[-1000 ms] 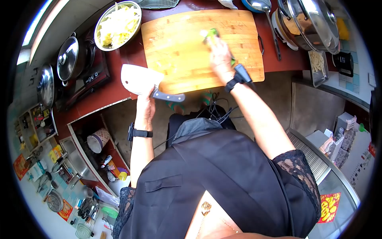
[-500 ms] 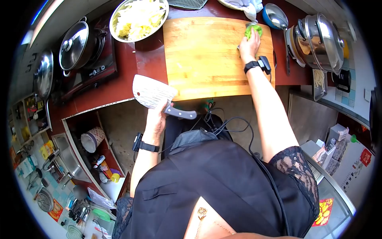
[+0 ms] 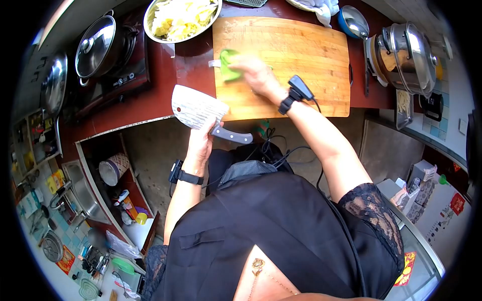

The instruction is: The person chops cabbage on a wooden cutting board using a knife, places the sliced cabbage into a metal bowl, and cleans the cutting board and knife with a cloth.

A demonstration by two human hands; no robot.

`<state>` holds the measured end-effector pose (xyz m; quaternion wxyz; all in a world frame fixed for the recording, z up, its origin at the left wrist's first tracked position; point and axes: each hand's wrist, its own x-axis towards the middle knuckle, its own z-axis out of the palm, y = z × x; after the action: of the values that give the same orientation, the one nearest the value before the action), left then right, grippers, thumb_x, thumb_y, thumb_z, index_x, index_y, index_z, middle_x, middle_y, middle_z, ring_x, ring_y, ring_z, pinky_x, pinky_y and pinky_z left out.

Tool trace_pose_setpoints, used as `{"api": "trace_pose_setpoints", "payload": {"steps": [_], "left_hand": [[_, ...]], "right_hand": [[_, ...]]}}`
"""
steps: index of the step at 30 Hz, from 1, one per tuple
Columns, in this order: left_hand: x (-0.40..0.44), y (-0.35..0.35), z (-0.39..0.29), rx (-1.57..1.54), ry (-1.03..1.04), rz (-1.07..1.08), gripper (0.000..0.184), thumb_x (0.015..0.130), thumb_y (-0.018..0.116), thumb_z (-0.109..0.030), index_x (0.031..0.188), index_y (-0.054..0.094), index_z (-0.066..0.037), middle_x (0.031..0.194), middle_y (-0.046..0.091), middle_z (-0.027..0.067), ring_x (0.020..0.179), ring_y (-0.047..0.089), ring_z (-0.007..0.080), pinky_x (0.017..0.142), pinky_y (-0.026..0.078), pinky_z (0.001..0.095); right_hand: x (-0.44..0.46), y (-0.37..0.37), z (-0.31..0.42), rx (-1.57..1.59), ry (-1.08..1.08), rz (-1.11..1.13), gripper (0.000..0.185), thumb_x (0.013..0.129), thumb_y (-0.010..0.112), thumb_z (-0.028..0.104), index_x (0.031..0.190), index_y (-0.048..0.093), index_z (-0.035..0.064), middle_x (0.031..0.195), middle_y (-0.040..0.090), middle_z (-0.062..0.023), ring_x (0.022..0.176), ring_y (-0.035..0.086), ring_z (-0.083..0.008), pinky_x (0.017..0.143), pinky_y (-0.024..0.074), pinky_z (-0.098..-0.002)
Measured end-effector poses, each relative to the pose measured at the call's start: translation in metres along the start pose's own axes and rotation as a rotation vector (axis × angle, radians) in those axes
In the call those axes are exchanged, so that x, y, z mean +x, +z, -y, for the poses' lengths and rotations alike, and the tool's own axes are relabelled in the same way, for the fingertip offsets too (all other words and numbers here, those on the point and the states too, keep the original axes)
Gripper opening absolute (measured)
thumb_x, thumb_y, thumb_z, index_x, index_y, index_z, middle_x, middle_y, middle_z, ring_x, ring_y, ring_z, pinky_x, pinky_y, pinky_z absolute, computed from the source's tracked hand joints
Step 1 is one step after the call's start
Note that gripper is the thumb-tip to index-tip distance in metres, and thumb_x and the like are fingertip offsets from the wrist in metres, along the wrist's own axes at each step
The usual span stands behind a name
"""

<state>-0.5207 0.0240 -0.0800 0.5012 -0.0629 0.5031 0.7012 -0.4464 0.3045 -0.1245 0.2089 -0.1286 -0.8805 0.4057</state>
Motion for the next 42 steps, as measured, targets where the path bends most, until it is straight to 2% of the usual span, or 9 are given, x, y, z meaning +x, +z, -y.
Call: {"api": "trace_pose_setpoints", "payload": {"steps": [6,7,8,12,16,19,25,27,42], "left_hand": [[-0.001,-0.004,0.002,0.017,-0.007,0.005,0.039,0.096,0.070,-0.007,0.133,0.059,-0.002,0.126,0.067,0.0070,0.114,0.065,0.0206,0.100,0.058,0.0433],[0.002,-0.006,0.004,0.016,-0.008,0.004,0.039,0.096,0.070,-0.006,0.133,0.059,-0.002,0.126,0.067,0.0073,0.113,0.065,0.0208,0.100,0.058,0.0430],[0.003,-0.010,0.007,0.017,-0.010,0.001,0.039,0.096,0.070,-0.006,0.133,0.059,-0.002,0.126,0.066,0.0075,0.113,0.066,0.0209,0.100,0.058,0.0428],[0.000,-0.009,0.010,0.026,-0.020,-0.015,0.040,0.096,0.070,-0.004,0.134,0.059,-0.001,0.125,0.067,0.0086,0.111,0.066,0.0211,0.100,0.058,0.0425],[0.001,-0.014,0.017,0.012,0.002,-0.021,0.041,0.096,0.070,-0.004,0.134,0.058,-0.001,0.125,0.066,0.0088,0.109,0.066,0.0215,0.101,0.058,0.0442],[-0.005,-0.013,0.019,-0.032,0.039,-0.012,0.040,0.097,0.069,-0.004,0.135,0.058,0.000,0.127,0.066,0.0099,0.112,0.067,0.0231,0.101,0.058,0.0459],[-0.060,-0.024,0.025,0.102,-0.034,-0.037,0.041,0.104,0.061,-0.021,0.138,0.056,0.002,0.121,0.071,0.0181,0.109,0.072,0.0279,0.091,0.061,0.0447],[-0.068,-0.035,0.053,0.138,-0.107,-0.051,0.040,0.104,0.060,-0.020,0.137,0.057,0.002,0.120,0.071,0.0180,0.108,0.073,0.0278,0.090,0.061,0.0437],[-0.067,-0.008,0.141,-0.087,-0.258,-0.010,0.040,0.103,0.064,-0.020,0.135,0.058,0.003,0.122,0.070,0.0181,0.105,0.073,0.0271,0.089,0.062,0.0433]], "right_hand": [[-0.066,-0.114,-0.012,0.172,0.427,-0.361,0.049,0.089,0.044,-0.006,0.127,0.071,0.0078,0.123,0.072,-0.0090,0.111,0.067,-0.0172,0.098,0.0529,-0.0293],[-0.084,-0.134,-0.034,0.220,0.494,-0.426,0.047,0.091,0.047,-0.001,0.131,0.069,0.0063,0.129,0.070,-0.0123,0.121,0.063,-0.0226,0.104,0.0502,-0.0343],[-0.109,-0.155,-0.082,-0.329,0.404,-0.357,0.041,0.095,0.055,0.013,0.134,0.066,0.0053,0.145,0.059,-0.0169,0.137,0.051,-0.0304,0.115,0.0405,-0.0400],[-0.098,-0.111,-0.084,-0.749,0.543,-0.328,0.092,0.087,0.070,0.058,0.157,0.040,0.0060,0.162,0.039,-0.0187,0.151,0.031,-0.0360,0.124,0.0158,-0.0551],[-0.066,-0.060,-0.054,-0.706,0.370,-0.395,0.064,0.089,0.067,0.032,0.151,0.052,0.0269,0.152,0.050,-0.0133,0.141,0.044,-0.0319,0.117,0.0285,-0.0550],[-0.058,-0.029,-0.026,-0.569,0.166,-0.252,0.053,0.089,0.063,0.020,0.142,0.061,0.0220,0.142,0.060,-0.0111,0.132,0.053,-0.0307,0.114,0.0343,-0.0507],[-0.020,-0.024,-0.008,-0.031,0.155,-0.211,0.044,0.091,0.062,0.020,0.134,0.067,0.0188,0.135,0.067,-0.0106,0.127,0.057,-0.0310,0.112,0.0370,-0.0472],[-0.024,0.003,0.007,-0.478,0.085,-0.226,0.047,0.089,0.064,0.020,0.136,0.065,0.0199,0.144,0.060,-0.0067,0.130,0.052,-0.0299,0.111,0.0369,-0.0490],[-0.076,0.024,0.054,-0.360,-0.078,0.016,0.059,0.079,0.062,0.002,0.134,0.065,0.0201,0.136,0.063,-0.0058,0.120,0.054,-0.0330,0.105,0.0424,-0.0455]]}}
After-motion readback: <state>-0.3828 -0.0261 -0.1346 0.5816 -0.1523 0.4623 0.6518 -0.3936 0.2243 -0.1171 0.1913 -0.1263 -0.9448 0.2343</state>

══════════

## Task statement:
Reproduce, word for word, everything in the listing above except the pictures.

## Result of this task:
[-1000 ms] 
[-500 ms] 
[+0 ms] 

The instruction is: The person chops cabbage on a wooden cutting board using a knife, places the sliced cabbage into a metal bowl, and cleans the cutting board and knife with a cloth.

A demonstration by two human hands; no robot.

`<state>` holds the measured end-effector pose (xyz m; quaternion wxyz; all in a world frame fixed for the recording, z up, its origin at the left wrist's first tracked position; point and axes: each hand's wrist, its own x-axis towards the middle knuckle, its own z-axis out of the palm, y = z × x; after the action: of the values that give the same orientation, the one nearest the value before the action), left then right, grippers, thumb_x, thumb_y, thumb_z, index_x, index_y, index_z, middle_x, middle_y, middle_z, ring_x, ring_y, ring_z, pinky_x, pinky_y and pinky_z left out.

Tool trace_pose_setpoints, used as `{"api": "trace_pose_setpoints", "payload": {"steps": [_], "left_hand": [[_, ...]], "right_hand": [[_, ...]]}}`
"""
steps: index of the step at 30 Hz, from 1, one per tuple
Columns, in this order: left_hand: x (-0.40..0.44), y (-0.35..0.35), z (-0.39..0.29), rx (-1.57..1.54), ry (-1.03..1.04), rz (-1.07..1.08), gripper (0.000..0.184), thumb_x (0.015..0.130), thumb_y (-0.018..0.116), thumb_z (-0.109..0.030), index_x (0.031..0.188), index_y (-0.054..0.094), index_z (-0.066..0.037), middle_x (0.031..0.194), middle_y (-0.046..0.091), middle_z (-0.027..0.067), ring_x (0.020..0.179), ring_y (-0.047..0.089), ring_z (-0.007..0.080), pinky_x (0.017..0.142), pinky_y (-0.026..0.078), pinky_z (0.001..0.095); right_hand: x (-0.44..0.46), y (-0.37..0.37), z (-0.31..0.42), rx (-1.57..1.59), ry (-1.08..1.08), rz (-1.11..1.13), gripper (0.000..0.185), thumb_x (0.013..0.129), thumb_y (-0.010..0.112), thumb_z (-0.028..0.104), index_x (0.031..0.190), index_y (-0.048..0.093), index_z (-0.035..0.064), middle_x (0.031..0.195), middle_y (-0.040..0.090), middle_z (-0.062..0.023), ring_x (0.022..0.176), ring_y (-0.035..0.086), ring_z (-0.083..0.008), pinky_x (0.017..0.143), pinky_y (-0.024..0.074), pinky_z (-0.098..-0.002)
Measured end-effector poses, each relative to the pose measured at the call's start: translation in metres along the start pose's own axes and rotation as a rotation vector (axis × angle, radians) in those axes
In the call those axes are exchanged, so that x, y, z mean +x, +z, -y, for the poses' lengths and rotations alike, and the tool's own axes are relabelled in the same way, for the fingertip offsets too (all other words and numbers here, those on the point and the states too, keep the original axes)
Gripper opening absolute (measured)
thumb_x, thumb_y, thumb_z, index_x, index_y, index_z, middle_x, middle_y, middle_z, ring_x, ring_y, ring_z, pinky_x, pinky_y, pinky_z absolute, computed from the source's tracked hand joints
Step 1 is one step after the call's start
Note that gripper is the thumb-tip to index-tip distance in metres, and thumb_x and the like are fingertip offsets from the wrist in metres, along the wrist's own axes at each step
The usual span stands behind a name
"""

<state>-0.5207 0.0240 -0.0800 0.5012 -0.0629 0.5031 0.7012 -0.4464 0.3045 -0.1245 0.2089 -0.1286 -0.8805 0.4057</state>
Motion for the next 42 steps, as measured, targets where the path bends most, until it is straight to 2% of the usual span, or 9 are given, x, y, z meaning +x, +z, -y.
Call: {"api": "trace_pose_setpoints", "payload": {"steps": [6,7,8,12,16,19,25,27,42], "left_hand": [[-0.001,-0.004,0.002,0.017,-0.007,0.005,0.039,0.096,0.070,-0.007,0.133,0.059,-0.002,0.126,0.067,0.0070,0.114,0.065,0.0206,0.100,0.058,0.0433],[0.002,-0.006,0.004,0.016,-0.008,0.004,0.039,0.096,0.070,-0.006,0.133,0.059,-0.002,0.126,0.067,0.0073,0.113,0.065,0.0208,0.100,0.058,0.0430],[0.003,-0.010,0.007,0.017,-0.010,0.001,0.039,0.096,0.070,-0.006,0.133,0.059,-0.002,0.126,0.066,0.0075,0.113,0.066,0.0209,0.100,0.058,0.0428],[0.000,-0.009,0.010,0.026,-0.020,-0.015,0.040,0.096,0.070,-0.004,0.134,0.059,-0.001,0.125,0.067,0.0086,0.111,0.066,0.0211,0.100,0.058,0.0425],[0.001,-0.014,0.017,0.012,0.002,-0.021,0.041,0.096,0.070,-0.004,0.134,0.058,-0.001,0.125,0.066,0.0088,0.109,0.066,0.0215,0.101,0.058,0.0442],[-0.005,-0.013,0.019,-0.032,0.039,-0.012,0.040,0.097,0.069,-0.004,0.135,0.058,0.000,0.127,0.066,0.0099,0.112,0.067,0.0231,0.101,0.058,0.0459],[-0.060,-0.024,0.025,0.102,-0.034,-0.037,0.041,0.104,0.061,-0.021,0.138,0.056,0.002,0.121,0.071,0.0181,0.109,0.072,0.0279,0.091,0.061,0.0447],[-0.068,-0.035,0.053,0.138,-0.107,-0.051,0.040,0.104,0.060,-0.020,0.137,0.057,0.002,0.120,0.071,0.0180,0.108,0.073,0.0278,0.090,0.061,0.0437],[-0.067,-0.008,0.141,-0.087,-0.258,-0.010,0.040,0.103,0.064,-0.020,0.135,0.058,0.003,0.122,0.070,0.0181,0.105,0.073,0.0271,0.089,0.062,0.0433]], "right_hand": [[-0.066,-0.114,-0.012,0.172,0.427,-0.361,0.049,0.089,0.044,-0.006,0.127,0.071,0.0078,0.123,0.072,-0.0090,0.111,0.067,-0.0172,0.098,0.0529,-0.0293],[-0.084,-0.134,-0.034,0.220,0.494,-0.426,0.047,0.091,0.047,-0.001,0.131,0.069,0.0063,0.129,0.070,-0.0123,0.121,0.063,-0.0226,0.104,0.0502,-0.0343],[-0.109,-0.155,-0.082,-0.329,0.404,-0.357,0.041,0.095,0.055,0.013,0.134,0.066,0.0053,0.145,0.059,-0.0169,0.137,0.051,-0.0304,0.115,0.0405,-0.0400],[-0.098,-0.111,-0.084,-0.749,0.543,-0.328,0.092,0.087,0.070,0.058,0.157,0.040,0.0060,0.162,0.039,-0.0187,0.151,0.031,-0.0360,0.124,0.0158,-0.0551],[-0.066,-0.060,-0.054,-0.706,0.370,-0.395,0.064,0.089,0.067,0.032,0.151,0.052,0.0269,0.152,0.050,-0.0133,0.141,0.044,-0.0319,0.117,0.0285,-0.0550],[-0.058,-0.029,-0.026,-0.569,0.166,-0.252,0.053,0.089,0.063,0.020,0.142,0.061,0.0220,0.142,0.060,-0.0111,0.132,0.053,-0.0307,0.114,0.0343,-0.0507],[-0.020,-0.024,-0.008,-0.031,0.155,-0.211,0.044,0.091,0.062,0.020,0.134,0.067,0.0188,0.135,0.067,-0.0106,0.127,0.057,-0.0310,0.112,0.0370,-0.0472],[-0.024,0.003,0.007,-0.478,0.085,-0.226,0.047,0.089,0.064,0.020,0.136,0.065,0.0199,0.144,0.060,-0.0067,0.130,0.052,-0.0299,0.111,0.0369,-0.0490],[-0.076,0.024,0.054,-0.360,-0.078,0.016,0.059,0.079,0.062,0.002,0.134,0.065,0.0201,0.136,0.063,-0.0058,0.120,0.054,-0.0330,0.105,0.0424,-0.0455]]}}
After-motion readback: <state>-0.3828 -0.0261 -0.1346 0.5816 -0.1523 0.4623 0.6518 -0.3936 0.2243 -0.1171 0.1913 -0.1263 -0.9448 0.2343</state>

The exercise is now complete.